We are always looking for something new. It's important to have new producers, new techniques and new wines constantly innovating and keeping people excited about a category. People should drink Australian wine because it's probably not what they think it is. There's this whole new wave of producers and a whole new wave of wine styles.
Joe Czerwinski, Managing Editor of Robert Parker Wine Advocate
A true taste of Australia for San Francisco and New York
Aussie Wine Week kicked off with Full Circle BevCon, a three-day conference attended by 100 hand-picked, influential wine buyers, retailers, sommeliers, beverage directors and journalists from key wine states in the United States. This was followed by successful Artisans of Australian Wine events in San Francisco and New York, which saw 16 visiting winemakers pour their wines for influential trade and media.

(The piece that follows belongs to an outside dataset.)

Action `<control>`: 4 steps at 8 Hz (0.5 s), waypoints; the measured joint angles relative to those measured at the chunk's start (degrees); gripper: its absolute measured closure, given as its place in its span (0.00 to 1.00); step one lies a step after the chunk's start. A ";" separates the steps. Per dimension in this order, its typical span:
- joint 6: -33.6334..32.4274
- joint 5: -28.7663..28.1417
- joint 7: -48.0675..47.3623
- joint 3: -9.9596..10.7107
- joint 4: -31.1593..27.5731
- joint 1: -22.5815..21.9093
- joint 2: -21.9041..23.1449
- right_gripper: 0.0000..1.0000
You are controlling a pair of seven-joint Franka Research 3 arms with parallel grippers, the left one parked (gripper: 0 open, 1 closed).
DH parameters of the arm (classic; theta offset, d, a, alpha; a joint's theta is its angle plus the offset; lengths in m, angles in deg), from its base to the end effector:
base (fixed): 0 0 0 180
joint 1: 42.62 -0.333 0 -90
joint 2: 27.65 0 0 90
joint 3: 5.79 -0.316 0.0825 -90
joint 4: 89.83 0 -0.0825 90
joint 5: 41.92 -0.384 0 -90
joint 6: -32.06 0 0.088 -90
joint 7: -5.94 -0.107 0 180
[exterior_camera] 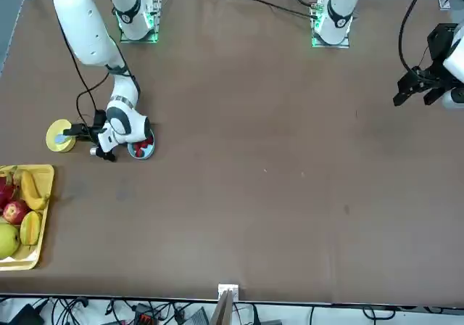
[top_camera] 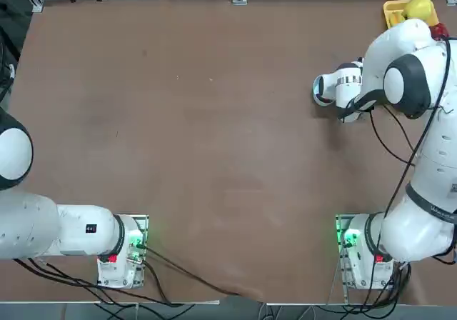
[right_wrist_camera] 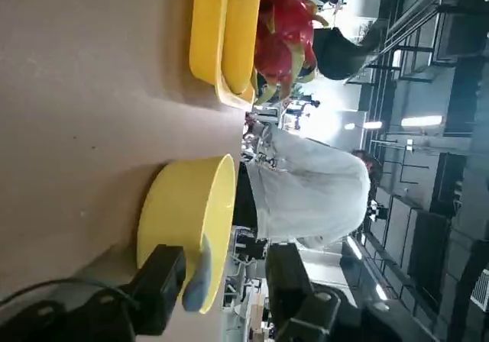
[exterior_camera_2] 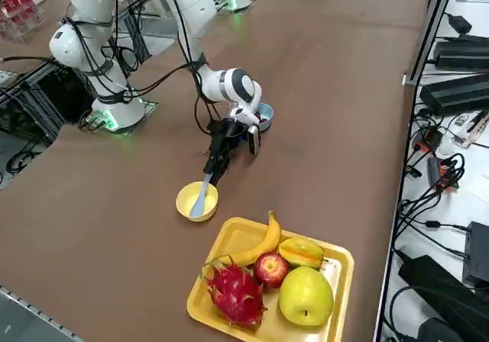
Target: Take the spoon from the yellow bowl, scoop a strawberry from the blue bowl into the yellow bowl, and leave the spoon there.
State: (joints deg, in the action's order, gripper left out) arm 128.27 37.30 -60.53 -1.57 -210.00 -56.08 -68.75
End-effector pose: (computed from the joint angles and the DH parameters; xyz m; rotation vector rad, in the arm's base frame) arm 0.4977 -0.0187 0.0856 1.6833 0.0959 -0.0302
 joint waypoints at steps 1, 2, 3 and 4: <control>-0.16 0.00 0.00 0.00 0.00 0.00 -0.02 0.33; -0.19 0.00 0.00 0.01 0.00 0.00 -0.09 0.33; -0.21 0.00 0.00 0.02 0.00 0.00 -0.20 0.33; -0.23 0.00 0.00 0.04 0.00 0.00 -0.32 0.34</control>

The Artisans event, which first took place in London in 2016, showcased small producers that are available in the US market. Winemakers pouring their wines at this dynamic event included Sandra de Pury (Yeringberg), Brendan Keys (BK Wines), Timo Mayer (Timo Mayer), Kate McIntyre MW (Moorooduc Estate), Taras Ochota (Ochota Barrels) and Steve Flamsteed (Giant Steps).

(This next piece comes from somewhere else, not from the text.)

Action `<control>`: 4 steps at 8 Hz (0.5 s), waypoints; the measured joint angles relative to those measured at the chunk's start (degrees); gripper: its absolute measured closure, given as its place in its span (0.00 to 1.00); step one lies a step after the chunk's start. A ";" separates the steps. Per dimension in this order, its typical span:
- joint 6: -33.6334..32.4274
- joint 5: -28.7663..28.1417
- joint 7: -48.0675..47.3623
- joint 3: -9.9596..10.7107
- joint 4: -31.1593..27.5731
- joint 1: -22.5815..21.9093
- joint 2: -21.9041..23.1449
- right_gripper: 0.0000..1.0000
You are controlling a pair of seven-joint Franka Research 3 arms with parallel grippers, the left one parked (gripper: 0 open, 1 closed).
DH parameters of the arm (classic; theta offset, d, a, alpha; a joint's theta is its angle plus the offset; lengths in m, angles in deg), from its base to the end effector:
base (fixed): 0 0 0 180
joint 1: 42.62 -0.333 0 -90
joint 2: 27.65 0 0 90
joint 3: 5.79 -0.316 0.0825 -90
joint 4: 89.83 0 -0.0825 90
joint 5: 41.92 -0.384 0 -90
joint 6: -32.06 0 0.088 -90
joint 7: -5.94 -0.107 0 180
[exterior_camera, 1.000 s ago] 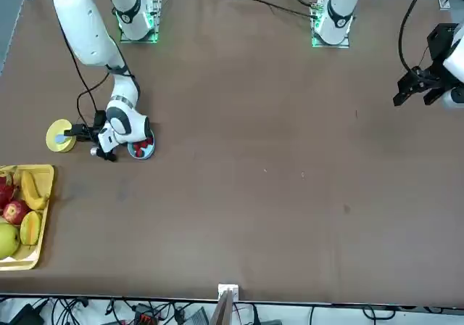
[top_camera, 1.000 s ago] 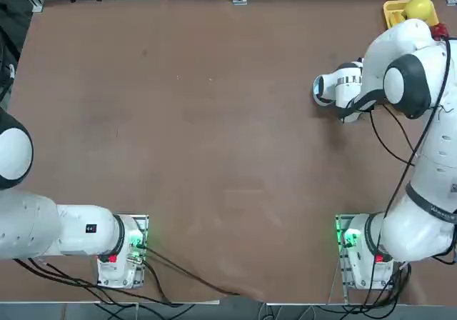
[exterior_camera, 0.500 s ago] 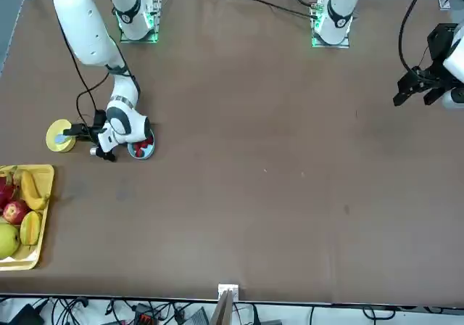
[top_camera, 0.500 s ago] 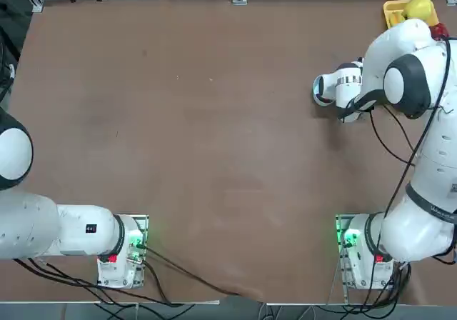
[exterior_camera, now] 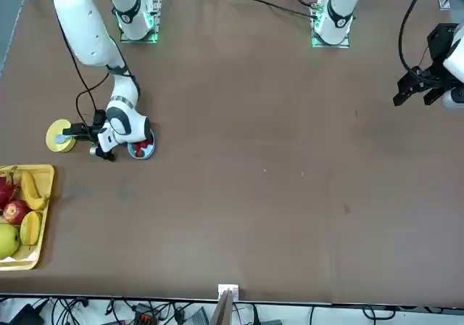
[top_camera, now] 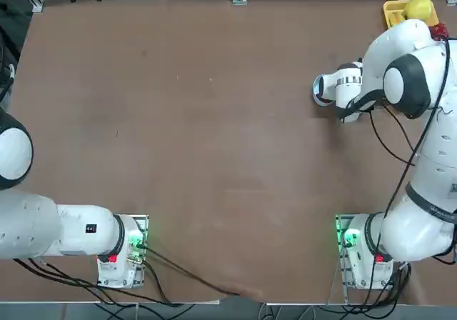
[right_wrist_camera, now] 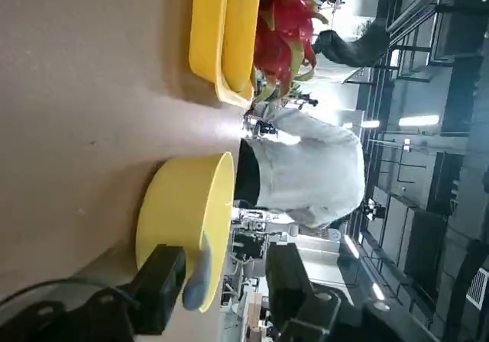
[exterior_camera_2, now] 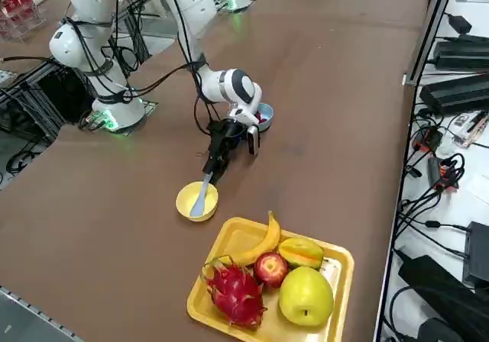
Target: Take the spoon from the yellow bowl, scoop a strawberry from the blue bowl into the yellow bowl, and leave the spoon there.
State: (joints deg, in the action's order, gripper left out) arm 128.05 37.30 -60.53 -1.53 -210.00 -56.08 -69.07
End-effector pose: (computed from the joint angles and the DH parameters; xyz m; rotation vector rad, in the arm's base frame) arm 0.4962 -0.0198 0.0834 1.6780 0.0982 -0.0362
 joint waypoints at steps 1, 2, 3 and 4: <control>-0.01 0.00 0.00 0.01 0.00 0.00 -0.13 0.34; -0.01 0.00 0.00 0.01 0.00 0.00 -0.29 0.34; -0.03 0.00 -0.01 0.01 0.00 0.00 -0.38 0.36; -0.06 0.00 -0.01 0.01 0.00 0.00 -0.42 0.36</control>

Artisans of Australian Wine in New York, Aussie Wine Week 2017
Another highlight of the week was the Benchmark Shiraz Tasting in New York, attended by key trade and media. Dr John Blackman and Wes Pearson led the sensory-focused benchmarking tasting, highlighting our fine Australian wines and exceptional pedigree for world-leading grape and wine research. The tasting looked for correlations between the sensory properties of a relatively large and diverse set of Australian Shiraz wines, their chemical profiles and the climatic regions from which the grapes were sourced. Classic Australian wines from Clonakilla, Wendouree and Henschke were included in the tasting, reinforcing our reputation as the world’s pre-eminent country for Shiraz.
In a delightful change of pace in one of the world’s style and trend capitals, over 30 Australian wines were shown off to millennial influencers at the Taste of Australia event in Williamsburg. The event, presented in conjunction with Convicts NYC, showcased a cross section of classic Australian wine styles in the $15 – 25USD price range available in New York. The wines were selected to match a menu of Australian inspired dishes created by five Australian chefs from well-known Australian restaurants in New York; The Lucky Bee, Burke and Wills, Two Hands, Flinders Lane and Butler.
Taste of Australia in New York, Aussie Wine Week 2017
To top it off there were special Australian wine by the glass promotions at top restaurants and bars across New York including North End Grill, The Modern at MoMA, Burke and Wills, Flinders Lane and Gramercy Tavern.
The inaugural Aussie Wine Week captured the palpable sense of excitement around the Australian wine category in the US. The perceptions of key opinion leaders and influencers in the wine trade have well and truly changed. Where once a monochromatic vision of Australian wine pervaded now the kaleidoscope that is Australian wine is clear. Realistically we’re only just beginning the journey to Australia being recognised as the world’s pre-eminent wine producer in the US market. There’s a heck of a lot of hard work to be done. But there’s little question that the opportunities for Australian wine in this important wine market are better than ever. Exciting times for the world’s most exciting wine producing country.